Work to complete: Go over the data below line by line, and state how many lines contain the string "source". Give the number only.

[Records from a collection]
--

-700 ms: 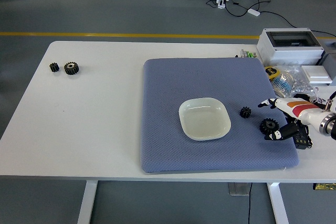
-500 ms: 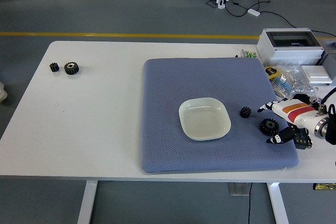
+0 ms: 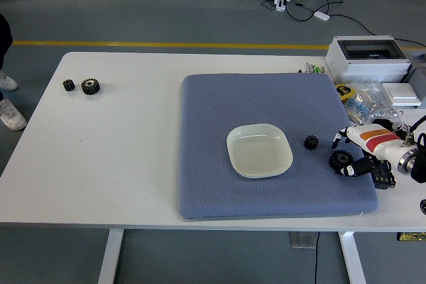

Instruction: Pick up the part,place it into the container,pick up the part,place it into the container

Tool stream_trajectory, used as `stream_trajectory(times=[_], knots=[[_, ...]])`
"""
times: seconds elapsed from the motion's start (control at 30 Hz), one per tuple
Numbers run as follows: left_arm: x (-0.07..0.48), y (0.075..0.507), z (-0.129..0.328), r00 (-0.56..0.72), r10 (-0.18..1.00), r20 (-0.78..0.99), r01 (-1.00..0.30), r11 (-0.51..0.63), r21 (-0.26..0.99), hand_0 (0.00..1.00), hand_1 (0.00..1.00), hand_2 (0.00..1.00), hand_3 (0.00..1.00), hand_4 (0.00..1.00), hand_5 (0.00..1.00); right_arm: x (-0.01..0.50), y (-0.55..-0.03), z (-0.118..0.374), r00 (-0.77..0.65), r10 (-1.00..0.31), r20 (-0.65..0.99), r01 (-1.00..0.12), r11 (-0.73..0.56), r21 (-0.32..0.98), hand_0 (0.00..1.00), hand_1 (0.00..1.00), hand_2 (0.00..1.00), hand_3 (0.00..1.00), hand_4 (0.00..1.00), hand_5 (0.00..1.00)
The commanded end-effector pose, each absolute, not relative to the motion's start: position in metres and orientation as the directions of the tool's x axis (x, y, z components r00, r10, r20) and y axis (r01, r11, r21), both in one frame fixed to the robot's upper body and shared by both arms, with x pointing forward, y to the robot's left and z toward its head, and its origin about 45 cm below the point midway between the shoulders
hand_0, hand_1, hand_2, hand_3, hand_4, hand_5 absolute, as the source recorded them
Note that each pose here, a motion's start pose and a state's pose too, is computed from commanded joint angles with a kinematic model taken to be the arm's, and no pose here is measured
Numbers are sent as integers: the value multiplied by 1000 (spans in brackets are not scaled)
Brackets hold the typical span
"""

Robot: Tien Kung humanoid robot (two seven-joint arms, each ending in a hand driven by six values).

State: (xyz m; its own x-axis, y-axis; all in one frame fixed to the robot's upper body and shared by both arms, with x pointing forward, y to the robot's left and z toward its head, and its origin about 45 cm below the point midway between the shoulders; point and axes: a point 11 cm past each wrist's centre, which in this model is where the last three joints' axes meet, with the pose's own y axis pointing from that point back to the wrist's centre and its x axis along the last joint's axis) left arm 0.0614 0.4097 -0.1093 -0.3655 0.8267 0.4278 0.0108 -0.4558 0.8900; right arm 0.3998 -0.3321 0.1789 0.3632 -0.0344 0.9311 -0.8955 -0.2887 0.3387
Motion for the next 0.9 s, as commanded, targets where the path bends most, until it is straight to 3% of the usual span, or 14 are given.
stream_trajectory(times=[0.9], knots=[[64,410,-109,-354,830,431,5,-459,889,689,660,724,601,700,674,398,-339,173,411,-39,911,-884,-263,388,474,543,620,544,819,348]])
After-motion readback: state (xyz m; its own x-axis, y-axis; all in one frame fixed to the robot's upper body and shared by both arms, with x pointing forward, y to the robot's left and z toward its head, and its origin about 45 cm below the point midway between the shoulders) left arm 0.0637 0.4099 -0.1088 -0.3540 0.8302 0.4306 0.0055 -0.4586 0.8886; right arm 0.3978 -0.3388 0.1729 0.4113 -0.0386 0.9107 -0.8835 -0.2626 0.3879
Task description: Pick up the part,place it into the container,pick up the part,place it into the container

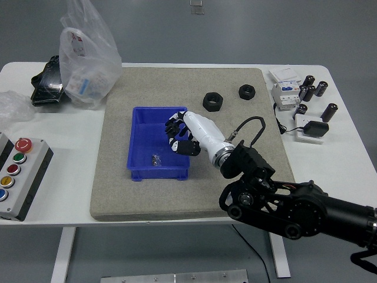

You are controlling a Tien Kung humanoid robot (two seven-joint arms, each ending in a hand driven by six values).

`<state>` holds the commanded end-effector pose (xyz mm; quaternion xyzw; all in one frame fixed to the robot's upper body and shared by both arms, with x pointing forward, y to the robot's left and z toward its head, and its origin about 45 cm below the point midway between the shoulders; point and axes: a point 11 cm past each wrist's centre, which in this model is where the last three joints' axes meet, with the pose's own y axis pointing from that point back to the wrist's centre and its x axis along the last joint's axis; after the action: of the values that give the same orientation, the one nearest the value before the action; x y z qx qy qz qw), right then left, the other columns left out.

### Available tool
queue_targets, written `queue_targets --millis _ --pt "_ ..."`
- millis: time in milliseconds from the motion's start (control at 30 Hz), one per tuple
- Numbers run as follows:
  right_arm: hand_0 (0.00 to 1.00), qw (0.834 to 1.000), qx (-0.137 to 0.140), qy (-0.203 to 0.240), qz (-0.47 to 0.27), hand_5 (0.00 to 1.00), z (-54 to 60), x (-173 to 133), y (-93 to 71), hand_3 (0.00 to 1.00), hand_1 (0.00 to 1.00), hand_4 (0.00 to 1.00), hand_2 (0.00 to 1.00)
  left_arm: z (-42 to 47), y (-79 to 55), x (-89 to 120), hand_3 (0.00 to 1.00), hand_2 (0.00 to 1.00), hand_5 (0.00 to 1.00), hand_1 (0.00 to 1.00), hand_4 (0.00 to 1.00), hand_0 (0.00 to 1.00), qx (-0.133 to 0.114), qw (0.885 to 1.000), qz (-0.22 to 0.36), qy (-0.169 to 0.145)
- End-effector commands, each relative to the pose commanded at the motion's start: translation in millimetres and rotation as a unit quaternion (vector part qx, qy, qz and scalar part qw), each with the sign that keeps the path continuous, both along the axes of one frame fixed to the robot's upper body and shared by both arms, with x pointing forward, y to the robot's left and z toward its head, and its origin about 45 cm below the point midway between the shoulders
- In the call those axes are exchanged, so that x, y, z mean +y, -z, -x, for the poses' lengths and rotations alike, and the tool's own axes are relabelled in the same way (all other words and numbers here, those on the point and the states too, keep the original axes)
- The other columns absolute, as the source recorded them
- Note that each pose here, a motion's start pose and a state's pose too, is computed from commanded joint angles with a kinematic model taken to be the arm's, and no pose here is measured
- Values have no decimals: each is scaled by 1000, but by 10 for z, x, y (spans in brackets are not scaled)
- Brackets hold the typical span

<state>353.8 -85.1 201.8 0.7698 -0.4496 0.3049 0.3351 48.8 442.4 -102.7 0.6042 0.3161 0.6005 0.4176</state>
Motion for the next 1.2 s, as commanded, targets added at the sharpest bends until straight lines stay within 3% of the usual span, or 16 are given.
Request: queue_targets --millis 67,100,267,300,500,667,700,733,1200 --pt "517 1000 -8 -16 17 2 1 37 -37 672 656 427 632 3 0 1 618 539 377 541 704 624 1 1000 0 0" --pt "434 999 -14 -21 24 20 0 49 -58 707 667 436 678 5 0 2 618 538 377 540 705 624 1 1000 0 0" --pt "434 998 -34 -31 37 20 -7 68 -115 707 667 436 678 3 -2 6 618 538 377 540 705 624 1 1000 -1 1" --pt "388 998 -34 -31 36 22 -8 68 -116 703 660 471 674 1 -2 6 619 538 377 540 705 624 1 1000 0 1" --pt "383 999 -24 -30 33 27 -13 58 -87 706 663 498 680 -7 -3 7 618 540 376 539 704 624 0 1000 0 2" --pt "383 998 2 -22 53 27 -23 19 -31 706 663 498 680 -6 -6 13 618 540 376 539 704 624 1 1000 -2 5" --pt "382 998 5 -19 59 30 -26 9 -24 829 686 629 775 -4 -6 14 619 538 343 539 702 624 1 1000 -2 5" --pt "382 998 7 -18 64 30 -28 2 -23 829 686 629 775 -2 -6 15 619 538 343 539 702 624 2 1000 -2 5" --pt "366 997 -13 1 76 34 -59 -70 -78 870 681 654 801 -4 -6 14 619 539 358 539 698 624 1 1000 -1 4"
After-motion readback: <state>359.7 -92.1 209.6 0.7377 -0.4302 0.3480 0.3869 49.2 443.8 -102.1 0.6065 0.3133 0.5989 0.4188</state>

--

Reply to the task: 2